Un fossile découvert dans la péninsule de Crimée, en Europe de l'Est, a révélé les indices génétiques les plus solides à ce jour sur les longs voyages des Néandertaliens au cœur de l'Asie.
Après avoir identifié un fragment d'os précédemment découvert dans l'abri sous roche de Starosele en Crimée comme étant un Néandertalien, les chercheurs ont extrait des fragments d'ADN mitochondrial de la découverte. Ce matériel génétique présente des liens étroits avec des segments d'ADN correspondants déjà obtenus à partir de fossiles de Néandertal sur trois sites de la région de l'Altaï en Sibérie russe, affirment l'archéologue Emily Pigott et ses collègues. L’ADN mitochondrial est généralement transmis des mères à leurs enfants.
Outre les styles communs de fabrication d'outils en pierre, les résultats indiquent que les groupes néandertaliens d'Europe de l'Est ont parcouru quelque 3 000 kilomètres à l'est jusqu'en Asie, où ils ont laissé un héritage génétique et culturel, rapportent les chercheurs le 27 octobre. Actes de l'Académie nationale des sciences.
« Les migrations sur de longues distances des Néandertaliens ont facilité les contacts et les métissages avec Homo sapiens et les Dénisoviens dans diverses parties du monde », explique Pigott, de l'Université de Vienne.

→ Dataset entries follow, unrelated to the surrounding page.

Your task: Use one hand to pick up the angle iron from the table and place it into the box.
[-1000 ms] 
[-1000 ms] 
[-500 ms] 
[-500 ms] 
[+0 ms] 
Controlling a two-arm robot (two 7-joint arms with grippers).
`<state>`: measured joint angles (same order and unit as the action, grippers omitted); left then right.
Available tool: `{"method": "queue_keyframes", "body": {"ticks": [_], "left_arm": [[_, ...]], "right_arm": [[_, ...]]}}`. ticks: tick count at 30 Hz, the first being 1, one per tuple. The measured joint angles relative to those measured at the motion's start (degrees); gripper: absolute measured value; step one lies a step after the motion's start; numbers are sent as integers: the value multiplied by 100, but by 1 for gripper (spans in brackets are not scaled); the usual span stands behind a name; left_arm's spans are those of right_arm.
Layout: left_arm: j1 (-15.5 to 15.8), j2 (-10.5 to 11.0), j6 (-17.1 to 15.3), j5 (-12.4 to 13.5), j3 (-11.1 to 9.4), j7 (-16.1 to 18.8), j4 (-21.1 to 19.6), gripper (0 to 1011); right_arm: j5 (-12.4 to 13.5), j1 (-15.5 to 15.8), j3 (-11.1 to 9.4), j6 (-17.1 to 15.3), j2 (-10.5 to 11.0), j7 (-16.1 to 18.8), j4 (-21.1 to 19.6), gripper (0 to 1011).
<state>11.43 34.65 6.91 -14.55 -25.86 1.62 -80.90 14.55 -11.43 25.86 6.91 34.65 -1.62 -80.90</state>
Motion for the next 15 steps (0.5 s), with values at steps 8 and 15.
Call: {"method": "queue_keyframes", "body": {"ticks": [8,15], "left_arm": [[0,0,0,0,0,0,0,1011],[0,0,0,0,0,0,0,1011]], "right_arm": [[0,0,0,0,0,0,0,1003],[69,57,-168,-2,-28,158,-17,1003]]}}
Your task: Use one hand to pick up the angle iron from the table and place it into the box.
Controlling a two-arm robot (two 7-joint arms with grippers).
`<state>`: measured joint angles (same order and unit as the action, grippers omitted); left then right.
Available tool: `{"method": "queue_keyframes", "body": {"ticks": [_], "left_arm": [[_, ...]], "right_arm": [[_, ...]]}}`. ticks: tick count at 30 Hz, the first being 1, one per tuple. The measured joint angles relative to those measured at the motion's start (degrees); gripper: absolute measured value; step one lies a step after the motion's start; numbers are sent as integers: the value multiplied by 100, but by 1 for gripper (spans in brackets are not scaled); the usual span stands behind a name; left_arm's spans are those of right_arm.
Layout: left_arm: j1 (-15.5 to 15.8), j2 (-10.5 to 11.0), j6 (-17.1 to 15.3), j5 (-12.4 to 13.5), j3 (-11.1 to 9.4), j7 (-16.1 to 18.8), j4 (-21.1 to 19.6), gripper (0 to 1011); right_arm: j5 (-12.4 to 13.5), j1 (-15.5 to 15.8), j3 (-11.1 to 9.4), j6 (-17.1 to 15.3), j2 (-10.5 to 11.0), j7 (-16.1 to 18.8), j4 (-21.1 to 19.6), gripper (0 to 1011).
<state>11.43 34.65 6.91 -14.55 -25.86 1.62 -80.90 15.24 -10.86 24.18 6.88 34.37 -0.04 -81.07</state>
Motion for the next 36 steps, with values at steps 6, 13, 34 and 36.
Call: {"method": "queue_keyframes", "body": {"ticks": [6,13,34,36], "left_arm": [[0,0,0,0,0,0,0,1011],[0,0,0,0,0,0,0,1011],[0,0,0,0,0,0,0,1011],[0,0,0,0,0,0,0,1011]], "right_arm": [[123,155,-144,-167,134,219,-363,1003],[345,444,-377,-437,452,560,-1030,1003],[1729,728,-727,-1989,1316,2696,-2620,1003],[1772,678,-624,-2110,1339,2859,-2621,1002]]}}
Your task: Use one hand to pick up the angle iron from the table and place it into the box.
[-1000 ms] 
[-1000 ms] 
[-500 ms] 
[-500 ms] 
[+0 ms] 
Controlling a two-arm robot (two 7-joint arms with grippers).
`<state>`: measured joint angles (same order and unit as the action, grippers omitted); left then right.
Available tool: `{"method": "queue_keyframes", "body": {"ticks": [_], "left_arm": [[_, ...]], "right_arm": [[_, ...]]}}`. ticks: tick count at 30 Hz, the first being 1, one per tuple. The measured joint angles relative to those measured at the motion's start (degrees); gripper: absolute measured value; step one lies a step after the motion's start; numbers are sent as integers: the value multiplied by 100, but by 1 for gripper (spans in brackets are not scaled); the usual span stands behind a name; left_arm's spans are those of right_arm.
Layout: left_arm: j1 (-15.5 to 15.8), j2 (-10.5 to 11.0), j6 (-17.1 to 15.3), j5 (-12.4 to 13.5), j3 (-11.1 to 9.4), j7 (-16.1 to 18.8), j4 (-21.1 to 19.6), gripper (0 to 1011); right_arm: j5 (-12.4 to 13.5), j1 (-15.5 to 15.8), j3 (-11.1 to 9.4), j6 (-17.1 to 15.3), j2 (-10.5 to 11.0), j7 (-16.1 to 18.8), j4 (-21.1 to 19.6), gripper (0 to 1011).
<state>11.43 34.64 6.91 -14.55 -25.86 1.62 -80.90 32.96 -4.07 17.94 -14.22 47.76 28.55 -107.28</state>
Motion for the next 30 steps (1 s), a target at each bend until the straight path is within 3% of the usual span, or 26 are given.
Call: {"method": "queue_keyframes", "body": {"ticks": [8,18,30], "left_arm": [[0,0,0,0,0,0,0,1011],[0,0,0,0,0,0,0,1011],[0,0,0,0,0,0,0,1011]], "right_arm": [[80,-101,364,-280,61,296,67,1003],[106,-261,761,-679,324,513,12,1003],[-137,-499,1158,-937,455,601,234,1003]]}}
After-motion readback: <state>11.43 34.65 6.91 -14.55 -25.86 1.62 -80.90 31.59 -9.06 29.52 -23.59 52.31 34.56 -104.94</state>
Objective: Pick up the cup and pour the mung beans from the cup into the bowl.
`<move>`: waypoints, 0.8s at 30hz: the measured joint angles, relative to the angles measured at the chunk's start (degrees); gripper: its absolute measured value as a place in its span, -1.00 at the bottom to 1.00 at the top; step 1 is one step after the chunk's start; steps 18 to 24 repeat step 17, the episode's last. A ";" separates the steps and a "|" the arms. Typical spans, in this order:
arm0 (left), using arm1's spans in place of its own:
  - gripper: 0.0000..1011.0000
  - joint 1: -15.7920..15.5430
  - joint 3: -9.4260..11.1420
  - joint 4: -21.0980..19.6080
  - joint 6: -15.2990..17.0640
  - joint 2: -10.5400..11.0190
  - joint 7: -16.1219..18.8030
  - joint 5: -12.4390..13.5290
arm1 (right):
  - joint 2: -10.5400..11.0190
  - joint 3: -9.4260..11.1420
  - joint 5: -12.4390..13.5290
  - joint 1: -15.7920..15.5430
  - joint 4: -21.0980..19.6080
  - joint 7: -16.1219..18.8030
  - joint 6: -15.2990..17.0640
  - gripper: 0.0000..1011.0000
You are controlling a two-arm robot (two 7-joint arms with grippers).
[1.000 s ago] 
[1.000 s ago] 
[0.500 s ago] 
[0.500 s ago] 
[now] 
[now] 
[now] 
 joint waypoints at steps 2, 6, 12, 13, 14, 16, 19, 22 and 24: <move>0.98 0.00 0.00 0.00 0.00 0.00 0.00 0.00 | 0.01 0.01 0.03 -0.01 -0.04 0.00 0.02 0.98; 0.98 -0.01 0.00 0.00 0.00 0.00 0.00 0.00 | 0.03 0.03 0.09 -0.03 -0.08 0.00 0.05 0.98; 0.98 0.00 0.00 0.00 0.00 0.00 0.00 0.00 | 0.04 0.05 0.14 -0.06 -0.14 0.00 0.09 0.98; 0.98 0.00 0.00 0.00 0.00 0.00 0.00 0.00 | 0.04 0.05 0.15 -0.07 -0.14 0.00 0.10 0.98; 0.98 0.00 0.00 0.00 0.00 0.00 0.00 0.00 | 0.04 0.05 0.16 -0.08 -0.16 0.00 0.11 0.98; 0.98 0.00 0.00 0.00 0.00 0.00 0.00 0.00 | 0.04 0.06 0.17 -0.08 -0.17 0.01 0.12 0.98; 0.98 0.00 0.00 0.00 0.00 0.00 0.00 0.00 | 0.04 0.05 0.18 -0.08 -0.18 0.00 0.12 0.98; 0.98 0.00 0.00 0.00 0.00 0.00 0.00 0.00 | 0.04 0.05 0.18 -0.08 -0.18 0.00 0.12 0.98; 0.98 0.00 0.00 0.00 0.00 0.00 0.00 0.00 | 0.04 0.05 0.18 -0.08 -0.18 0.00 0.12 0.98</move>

L'ADN et les outils en pierre ont déjà relié d'autres sites d'Europe de l'Est à ceux de l'Altaï en Sibérie. Mais l'Homme de Néandertal de Crimée était plus étroitement apparenté à ses homologues de l'Altaï, notamment une fille dont la mère était Néandertalienne et le père Dénisovien.
La datation au radiocarbone situe le fossile de Néandertal de Crimée, probablement une partie d'un os de la jambe, entre 46 000 et 45 000 ans environ. Les voyages des Néandertaliens depuis l'Europe jusqu'en Sibérie et peut-être jusqu'en Asie de l'Est ont eu lieu pendant des périodes de réchauffement des températures, soupçonne l'équipe de Pigott. Les études géologiques situent une de ces périodes propices aux voyages il y a environ 120 000 à 100 000 ans. Une autre a commencé il y a environ 60 000 ans.
Des milliers de fossiles découverts à Starosele sont trop fragmentaires pour être classés comme espèces par inspection visuelle. Les analyses des résidus protéiques dans 150 fragments d'os de Starosele ont identifié la plupart comme étant des restes de chevaux. L’abondance de fossiles de chevaux dans l’abri de Crimée confirme la preuve que les Néandertaliens chassaient les chevaux sauvages.